== Segment start ==
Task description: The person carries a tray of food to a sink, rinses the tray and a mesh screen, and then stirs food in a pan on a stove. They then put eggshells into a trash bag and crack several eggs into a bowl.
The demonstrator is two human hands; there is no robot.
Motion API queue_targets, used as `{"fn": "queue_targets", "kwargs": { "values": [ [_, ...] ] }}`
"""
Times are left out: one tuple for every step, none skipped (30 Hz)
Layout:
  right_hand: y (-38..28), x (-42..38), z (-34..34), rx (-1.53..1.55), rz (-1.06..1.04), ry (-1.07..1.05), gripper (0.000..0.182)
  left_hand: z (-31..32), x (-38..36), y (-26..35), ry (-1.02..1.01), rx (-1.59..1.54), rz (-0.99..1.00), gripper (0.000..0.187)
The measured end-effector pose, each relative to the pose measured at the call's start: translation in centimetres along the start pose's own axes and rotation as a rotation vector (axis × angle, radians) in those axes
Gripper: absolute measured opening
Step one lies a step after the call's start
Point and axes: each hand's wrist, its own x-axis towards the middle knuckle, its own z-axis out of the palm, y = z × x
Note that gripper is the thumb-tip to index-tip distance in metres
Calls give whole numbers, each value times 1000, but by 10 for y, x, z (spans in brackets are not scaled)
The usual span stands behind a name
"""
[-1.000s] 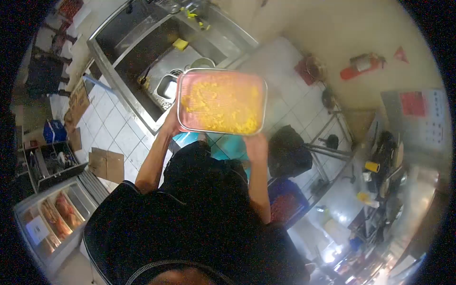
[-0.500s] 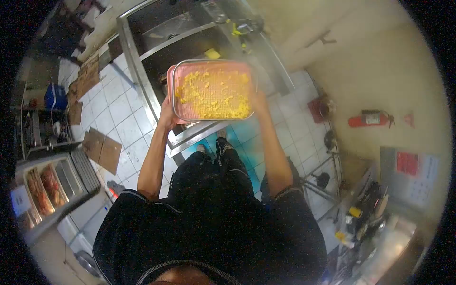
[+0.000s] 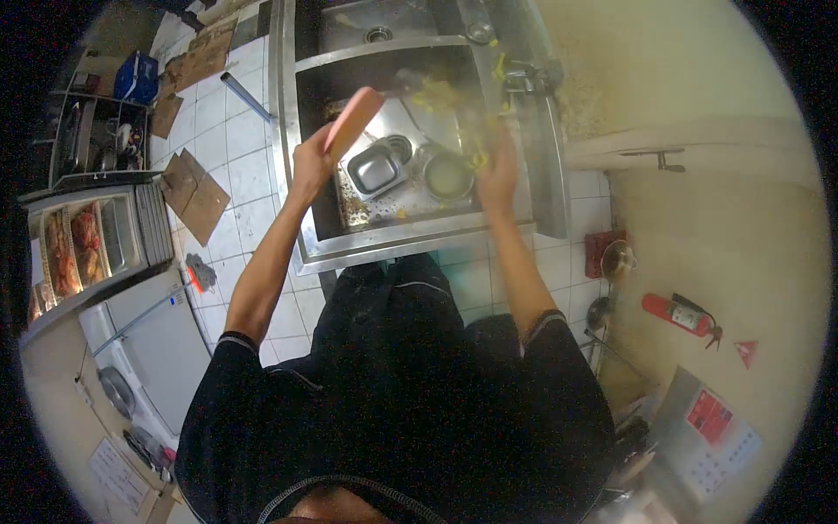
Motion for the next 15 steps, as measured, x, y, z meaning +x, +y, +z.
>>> {"fn": "queue_targets", "kwargs": {
  "values": [
    [1, -15, 4, -75, -46, -81, 58, 3, 0, 1, -71, 160, -32, 47],
    [4, -31, 8, -148, -90, -161, 62, 6, -2, -2, -103, 143, -20, 48],
    [13, -49, 14, -163, -196, -245, 65, 12, -7, -9, -138, 127, -5, 50],
    [25, -69, 20, -178, -300, -326, 67, 18, -11, -17, -174, 109, 12, 51],
    [31, -82, 22, -195, -404, -404, 70, 24, -14, -31, -123, 178, 313, 53],
    [33, -88, 21, -158, -478, -484, 70, 27, -20, -32, -167, 192, 277, 54],
    [34, -93, 20, -119, -553, -560, 70, 28, -28, -33, -210, 207, 244, 55],
    [35, -97, 19, -80, -628, -634, 71, 29, -36, -34, -252, 223, 211, 56],
    [37, -96, 21, -40, -586, -630, 70, 23, -39, -22, -276, 245, 215, 57],
    [40, -87, 26, -2, -548, -620, 69, 24, -38, -27, -275, 237, 232, 58],
    [43, -76, 31, 34, -513, -608, 68, 26, -37, -36, -272, 229, 251, 59],
    [39, -63, 28, -1, -513, -578, 68, 27, -37, -42, -270, 219, 266, 61],
    [32, -47, 21, -35, -513, -550, 67, 25, -35, -35, -252, 203, 224, 61],
    [27, -39, 17, -69, -512, -522, 66, 23, -31, -30, -234, 188, 182, 61],
    [26, -40, 18, -98, -511, -507, 66, 20, -29, -26, -216, 173, 140, 61]
  ]
}}
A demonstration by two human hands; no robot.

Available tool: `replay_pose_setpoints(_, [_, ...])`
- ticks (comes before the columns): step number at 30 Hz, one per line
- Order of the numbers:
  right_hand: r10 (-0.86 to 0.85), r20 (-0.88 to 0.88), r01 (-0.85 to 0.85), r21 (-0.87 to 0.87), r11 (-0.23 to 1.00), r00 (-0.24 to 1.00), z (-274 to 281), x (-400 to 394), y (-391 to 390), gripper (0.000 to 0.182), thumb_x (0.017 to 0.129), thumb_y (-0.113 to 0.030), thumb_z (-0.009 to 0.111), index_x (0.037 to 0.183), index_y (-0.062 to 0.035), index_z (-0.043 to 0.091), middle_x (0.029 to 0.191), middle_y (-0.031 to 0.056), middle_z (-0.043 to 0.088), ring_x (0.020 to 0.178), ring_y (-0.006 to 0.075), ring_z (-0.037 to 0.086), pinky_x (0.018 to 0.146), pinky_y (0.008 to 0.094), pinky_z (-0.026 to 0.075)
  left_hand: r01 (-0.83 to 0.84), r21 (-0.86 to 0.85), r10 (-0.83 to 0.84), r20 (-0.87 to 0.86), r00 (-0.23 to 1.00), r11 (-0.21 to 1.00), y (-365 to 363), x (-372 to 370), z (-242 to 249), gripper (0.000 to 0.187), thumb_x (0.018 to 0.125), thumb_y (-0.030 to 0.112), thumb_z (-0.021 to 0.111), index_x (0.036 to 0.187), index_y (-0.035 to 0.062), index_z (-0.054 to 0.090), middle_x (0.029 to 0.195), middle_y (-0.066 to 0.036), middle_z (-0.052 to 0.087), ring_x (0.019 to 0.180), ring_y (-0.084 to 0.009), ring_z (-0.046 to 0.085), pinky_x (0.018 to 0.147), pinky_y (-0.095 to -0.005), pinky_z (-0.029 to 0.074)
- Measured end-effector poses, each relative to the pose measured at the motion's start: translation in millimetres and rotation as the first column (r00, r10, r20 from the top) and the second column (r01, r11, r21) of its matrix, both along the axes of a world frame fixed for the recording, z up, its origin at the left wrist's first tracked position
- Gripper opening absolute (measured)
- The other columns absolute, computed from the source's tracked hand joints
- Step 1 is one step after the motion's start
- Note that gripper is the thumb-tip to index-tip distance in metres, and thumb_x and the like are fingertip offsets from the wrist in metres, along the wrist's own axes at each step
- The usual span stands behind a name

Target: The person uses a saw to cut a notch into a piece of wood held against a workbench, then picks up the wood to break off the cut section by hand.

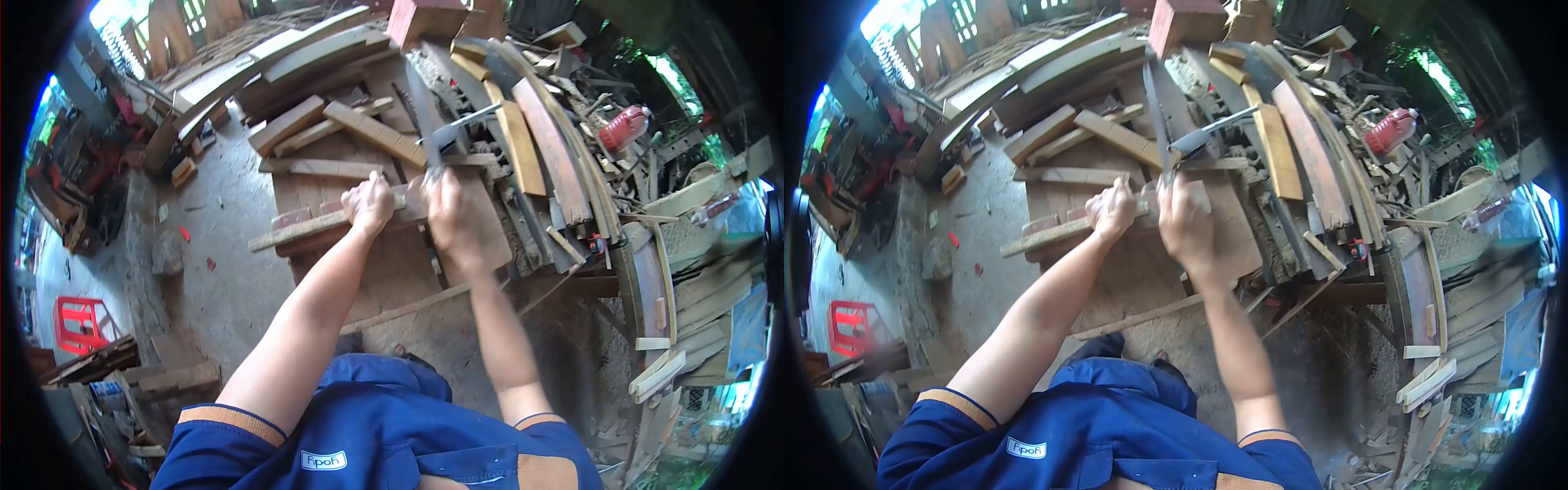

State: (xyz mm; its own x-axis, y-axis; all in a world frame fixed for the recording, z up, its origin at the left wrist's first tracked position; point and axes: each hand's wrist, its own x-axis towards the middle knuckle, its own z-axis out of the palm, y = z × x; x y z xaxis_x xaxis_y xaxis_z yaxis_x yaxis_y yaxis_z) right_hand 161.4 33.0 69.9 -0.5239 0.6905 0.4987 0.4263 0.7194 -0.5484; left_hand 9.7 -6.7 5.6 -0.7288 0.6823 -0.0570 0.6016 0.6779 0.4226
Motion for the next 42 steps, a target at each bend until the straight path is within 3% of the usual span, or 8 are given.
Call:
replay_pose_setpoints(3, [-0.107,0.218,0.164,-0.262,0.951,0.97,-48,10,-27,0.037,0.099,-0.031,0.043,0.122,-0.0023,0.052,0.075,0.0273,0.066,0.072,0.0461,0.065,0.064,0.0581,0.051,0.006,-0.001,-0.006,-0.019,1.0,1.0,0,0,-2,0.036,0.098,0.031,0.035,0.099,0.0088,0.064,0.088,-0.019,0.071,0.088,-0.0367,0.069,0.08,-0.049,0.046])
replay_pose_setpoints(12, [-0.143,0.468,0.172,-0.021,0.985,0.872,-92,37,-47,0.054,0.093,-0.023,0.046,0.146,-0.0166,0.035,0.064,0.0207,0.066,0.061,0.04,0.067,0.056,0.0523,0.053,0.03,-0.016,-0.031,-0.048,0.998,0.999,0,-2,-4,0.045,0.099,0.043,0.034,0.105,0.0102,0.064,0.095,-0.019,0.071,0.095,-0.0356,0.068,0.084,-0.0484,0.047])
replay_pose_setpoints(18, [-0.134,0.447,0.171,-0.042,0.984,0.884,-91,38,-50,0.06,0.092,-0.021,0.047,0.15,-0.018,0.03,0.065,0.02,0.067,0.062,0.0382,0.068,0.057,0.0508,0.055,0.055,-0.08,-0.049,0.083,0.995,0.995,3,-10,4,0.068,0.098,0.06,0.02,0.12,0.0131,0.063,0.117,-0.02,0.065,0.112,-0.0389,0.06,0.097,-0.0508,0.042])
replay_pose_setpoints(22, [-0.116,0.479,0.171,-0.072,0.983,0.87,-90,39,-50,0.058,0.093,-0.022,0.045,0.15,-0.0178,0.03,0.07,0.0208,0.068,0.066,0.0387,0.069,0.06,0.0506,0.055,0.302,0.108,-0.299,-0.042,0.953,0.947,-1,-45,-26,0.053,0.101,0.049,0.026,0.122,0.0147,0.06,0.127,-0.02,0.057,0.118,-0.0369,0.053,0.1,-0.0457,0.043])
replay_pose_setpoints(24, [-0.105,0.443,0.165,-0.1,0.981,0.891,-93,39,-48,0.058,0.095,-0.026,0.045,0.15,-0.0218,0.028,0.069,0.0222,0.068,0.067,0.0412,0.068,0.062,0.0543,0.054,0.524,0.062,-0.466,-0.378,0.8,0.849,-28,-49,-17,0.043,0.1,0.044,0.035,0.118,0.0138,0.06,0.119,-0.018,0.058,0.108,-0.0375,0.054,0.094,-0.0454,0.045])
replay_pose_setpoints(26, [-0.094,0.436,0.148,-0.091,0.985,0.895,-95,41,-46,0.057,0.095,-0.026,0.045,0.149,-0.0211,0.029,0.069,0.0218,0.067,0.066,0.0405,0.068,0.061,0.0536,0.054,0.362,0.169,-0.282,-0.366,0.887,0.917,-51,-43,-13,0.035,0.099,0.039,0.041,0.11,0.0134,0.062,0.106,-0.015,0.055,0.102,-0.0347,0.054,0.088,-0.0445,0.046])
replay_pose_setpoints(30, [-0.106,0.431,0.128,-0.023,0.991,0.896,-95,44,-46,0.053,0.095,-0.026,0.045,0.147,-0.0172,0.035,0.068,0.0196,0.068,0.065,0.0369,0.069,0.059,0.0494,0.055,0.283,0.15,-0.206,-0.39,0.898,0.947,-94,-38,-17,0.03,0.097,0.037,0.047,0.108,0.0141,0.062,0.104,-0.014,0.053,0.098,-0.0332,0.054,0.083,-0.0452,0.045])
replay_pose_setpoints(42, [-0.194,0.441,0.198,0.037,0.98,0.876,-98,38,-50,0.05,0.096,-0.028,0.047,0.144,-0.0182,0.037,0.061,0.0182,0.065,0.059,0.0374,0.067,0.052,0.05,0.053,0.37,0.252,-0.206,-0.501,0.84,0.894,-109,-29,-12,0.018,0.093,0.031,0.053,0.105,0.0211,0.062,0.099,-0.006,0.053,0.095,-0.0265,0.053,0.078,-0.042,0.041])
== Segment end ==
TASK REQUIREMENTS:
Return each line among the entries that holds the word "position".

ANSWER BOX:
- Measured end-effector poses, each relative to the pose measured at the motion's start: translation in millimetres and rotation as the first column (r00, r10, r20 from the top) and the second column (r01, r11, r21) of its matrix, both along the axes of a world frame fixed for the recording, z up, its origin at the left wrist's first tracked position
State: (xyz mm; its own x-axis, y-axis; all in a world frame fixed for the recording, z up, its origin at the left wrist's first tracked position; point and axes: each hand's wrist, its own x-axis towards the middle knuckle, its own z-axis out of the palm, y = z × x; x y z xaxis_x xaxis_y xaxis_z yaxis_x yaxis_y yaxis_z) right_hand 161.4 33.0 69.9 -0.5239 0.6905 0.4987 0.4263 0.7194 -0.5484; left_hand 9.7 -6.7 5.6 -0.7288 0.6823 -0.0570 0.6016 0.6779 0.4226

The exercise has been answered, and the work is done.